All the things that don’t belong. The pressure rest on orbital bones.Thoughts cause a trickle behind ears. Heat gives swiftness to pace. Need , kneads words together- drags them through salt, sugar and spice- flavored expression. Seething- sanitizes anything that isn’t yours, don’t carry what’s not yours. Stoke it ,burn it slowly. Run on that waj, feed it love.
Black coffee, Portuguese novels, tin fish and loose leaf tea. Music from 10 years ago, friends from then bubble up. I wonder how so-and-so is, I wonder- wonder, the next best thing to quietly seating with someone. A compliment is paid, with no receipt needed. To glance at them asleep waiting a til their chest rises, another day. A day filled with subtlety.
Google, how do I start the before the count of zero? Google does speaking in riddles count as another language? West Africa starts before 1, the beat starts before 0, at least the drums.
Yo ja anvoyé mitin-an jis lòt simenn [ they have postponed the meeting until next week] , what about next month, what about next year ? The next life. Its the fleeting nature of others.
I know, I hope, I know, I hope- faith exist before 1.
Yo ja débawé chimen-an èk mwen sa pase, débòdé! [they’ve opened the road and I can pass, overflow!]
Simple black coffee, but black coffee and “El Camino De Mi Alma“ by Hermonos Guitérrez paired with a Pablo Neruda poem about something usual, like a tuna in a fish-market, an apple for breakfast, or love. The usual.

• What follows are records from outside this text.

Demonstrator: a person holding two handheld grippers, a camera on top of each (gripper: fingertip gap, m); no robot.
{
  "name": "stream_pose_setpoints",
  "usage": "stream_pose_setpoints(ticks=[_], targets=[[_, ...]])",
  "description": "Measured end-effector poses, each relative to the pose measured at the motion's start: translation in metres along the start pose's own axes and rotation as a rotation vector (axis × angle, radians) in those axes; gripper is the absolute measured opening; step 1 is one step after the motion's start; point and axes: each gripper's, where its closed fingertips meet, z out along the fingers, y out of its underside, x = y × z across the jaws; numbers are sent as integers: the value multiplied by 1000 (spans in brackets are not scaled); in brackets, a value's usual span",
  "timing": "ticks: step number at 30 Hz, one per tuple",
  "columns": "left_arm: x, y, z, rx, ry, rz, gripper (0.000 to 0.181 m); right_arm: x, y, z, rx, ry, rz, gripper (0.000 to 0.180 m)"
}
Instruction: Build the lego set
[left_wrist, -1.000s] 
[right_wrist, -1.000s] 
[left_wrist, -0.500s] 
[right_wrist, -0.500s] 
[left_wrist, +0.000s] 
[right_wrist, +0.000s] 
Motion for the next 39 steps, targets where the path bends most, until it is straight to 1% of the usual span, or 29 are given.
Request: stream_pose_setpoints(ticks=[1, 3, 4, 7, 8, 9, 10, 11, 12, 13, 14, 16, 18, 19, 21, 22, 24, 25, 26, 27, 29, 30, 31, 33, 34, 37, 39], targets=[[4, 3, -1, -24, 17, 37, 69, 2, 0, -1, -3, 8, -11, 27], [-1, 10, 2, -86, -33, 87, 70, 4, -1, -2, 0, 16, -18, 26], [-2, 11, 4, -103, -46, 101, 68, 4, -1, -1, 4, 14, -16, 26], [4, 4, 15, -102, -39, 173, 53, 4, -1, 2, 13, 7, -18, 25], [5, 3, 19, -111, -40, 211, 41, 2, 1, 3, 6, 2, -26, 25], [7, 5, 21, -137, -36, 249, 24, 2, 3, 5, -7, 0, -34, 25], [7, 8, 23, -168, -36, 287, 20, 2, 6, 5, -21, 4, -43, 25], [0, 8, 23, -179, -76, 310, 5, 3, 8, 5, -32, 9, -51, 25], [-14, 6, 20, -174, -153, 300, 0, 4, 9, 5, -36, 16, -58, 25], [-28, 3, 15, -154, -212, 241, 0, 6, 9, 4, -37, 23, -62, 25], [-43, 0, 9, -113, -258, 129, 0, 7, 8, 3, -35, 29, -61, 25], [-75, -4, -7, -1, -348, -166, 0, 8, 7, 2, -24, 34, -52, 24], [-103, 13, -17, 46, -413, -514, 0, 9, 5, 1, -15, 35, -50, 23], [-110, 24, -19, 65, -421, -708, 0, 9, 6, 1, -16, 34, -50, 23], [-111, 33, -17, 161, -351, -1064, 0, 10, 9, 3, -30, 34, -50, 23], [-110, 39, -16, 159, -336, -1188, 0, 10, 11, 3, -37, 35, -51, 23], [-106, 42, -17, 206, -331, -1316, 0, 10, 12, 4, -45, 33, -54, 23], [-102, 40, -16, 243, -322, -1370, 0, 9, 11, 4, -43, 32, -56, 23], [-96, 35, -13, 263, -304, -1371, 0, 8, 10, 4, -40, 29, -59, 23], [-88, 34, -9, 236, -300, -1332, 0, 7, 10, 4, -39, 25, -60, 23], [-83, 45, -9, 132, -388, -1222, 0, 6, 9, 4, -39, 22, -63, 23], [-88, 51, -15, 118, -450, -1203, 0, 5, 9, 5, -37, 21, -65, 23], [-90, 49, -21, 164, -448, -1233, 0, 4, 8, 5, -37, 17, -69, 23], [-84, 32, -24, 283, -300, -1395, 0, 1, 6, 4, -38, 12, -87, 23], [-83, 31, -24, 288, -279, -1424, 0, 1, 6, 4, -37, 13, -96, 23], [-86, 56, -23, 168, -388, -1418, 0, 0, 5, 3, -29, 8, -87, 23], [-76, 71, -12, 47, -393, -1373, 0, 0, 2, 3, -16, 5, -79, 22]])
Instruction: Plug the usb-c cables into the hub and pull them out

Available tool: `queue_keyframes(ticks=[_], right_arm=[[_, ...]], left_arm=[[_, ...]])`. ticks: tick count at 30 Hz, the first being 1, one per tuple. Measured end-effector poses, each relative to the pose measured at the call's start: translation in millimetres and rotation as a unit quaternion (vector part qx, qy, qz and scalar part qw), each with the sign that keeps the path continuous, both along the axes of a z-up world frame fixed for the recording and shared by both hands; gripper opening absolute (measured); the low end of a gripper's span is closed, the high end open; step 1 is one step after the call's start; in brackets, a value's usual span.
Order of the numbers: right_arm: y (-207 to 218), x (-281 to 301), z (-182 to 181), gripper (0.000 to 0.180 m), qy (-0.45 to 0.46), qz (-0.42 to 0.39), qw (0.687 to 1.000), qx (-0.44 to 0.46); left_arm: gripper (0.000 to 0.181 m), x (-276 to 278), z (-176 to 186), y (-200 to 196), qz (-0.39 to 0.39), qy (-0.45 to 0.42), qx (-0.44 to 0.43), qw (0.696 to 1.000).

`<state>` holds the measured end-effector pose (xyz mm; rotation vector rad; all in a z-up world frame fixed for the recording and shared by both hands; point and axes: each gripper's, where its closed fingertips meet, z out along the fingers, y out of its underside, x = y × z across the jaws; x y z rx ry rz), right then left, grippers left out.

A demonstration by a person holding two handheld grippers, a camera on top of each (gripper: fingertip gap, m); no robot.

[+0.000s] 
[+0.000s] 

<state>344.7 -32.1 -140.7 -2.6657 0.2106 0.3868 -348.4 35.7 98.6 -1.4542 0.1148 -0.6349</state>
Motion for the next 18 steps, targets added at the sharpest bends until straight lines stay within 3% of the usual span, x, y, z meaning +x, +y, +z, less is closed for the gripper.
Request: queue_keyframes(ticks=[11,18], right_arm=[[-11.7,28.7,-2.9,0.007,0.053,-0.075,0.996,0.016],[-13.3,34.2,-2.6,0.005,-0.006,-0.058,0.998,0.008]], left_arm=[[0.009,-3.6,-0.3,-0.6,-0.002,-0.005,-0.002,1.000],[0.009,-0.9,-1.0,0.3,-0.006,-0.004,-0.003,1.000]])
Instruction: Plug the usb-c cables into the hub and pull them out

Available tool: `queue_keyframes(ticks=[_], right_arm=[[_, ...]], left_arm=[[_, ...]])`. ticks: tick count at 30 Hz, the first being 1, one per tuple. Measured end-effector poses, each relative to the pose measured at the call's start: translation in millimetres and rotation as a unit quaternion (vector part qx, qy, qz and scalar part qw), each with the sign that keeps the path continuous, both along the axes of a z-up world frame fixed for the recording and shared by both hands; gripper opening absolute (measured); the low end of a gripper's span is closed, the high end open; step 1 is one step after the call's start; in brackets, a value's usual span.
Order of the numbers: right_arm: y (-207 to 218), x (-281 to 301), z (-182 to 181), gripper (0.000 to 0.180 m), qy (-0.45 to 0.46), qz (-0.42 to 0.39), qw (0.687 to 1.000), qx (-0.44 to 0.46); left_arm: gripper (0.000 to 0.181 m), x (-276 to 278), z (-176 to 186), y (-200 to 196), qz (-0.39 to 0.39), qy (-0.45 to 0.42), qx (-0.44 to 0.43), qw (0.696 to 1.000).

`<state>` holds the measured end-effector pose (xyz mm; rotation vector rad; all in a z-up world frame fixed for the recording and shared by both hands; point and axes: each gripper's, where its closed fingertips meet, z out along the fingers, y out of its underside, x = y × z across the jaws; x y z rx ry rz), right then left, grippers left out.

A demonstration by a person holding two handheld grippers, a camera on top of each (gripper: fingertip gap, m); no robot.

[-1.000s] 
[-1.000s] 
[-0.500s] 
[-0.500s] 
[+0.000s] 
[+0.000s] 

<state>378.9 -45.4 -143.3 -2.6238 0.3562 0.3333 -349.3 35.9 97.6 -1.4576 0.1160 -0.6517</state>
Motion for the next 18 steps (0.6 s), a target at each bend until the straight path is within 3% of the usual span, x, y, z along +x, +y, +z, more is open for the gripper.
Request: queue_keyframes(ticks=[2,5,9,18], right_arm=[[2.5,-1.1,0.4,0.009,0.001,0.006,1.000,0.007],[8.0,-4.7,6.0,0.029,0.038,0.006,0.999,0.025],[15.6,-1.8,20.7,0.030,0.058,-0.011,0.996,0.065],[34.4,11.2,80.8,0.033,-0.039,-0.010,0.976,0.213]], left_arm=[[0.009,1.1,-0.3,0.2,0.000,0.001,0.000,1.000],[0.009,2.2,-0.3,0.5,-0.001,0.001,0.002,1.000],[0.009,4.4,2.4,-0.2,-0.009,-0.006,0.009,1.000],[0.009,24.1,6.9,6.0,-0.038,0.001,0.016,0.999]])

I don’t even know the outline of the word bold, I’m accustomed to tracing paper, flower petals, soft served ice cream and hot espresso. I’m fond of wet grass sticking to my thighs to remind of where I rested. I’m realizing I don’t like things , especially harsh light. I like soft glows, The warmth of the winter sun, I’m becoming a soft person. Genteelness grows on me like moss. The passing of cars,the dew, the steam rising off of coffee. When I look at softness, I always feel touched. Passing time feel like the blushing of cheeks- everything becomes a pleasure.
If I told the truth,I’d say I’m afraid, afraid enourmousity of it all. I wonder if everyone is as constantly consumed seriousness of it all. I think to a certain degree we all are. Between September and February I found myself sick often , which gave me the time to acknowledge the amount of fear I’ve been holding on to.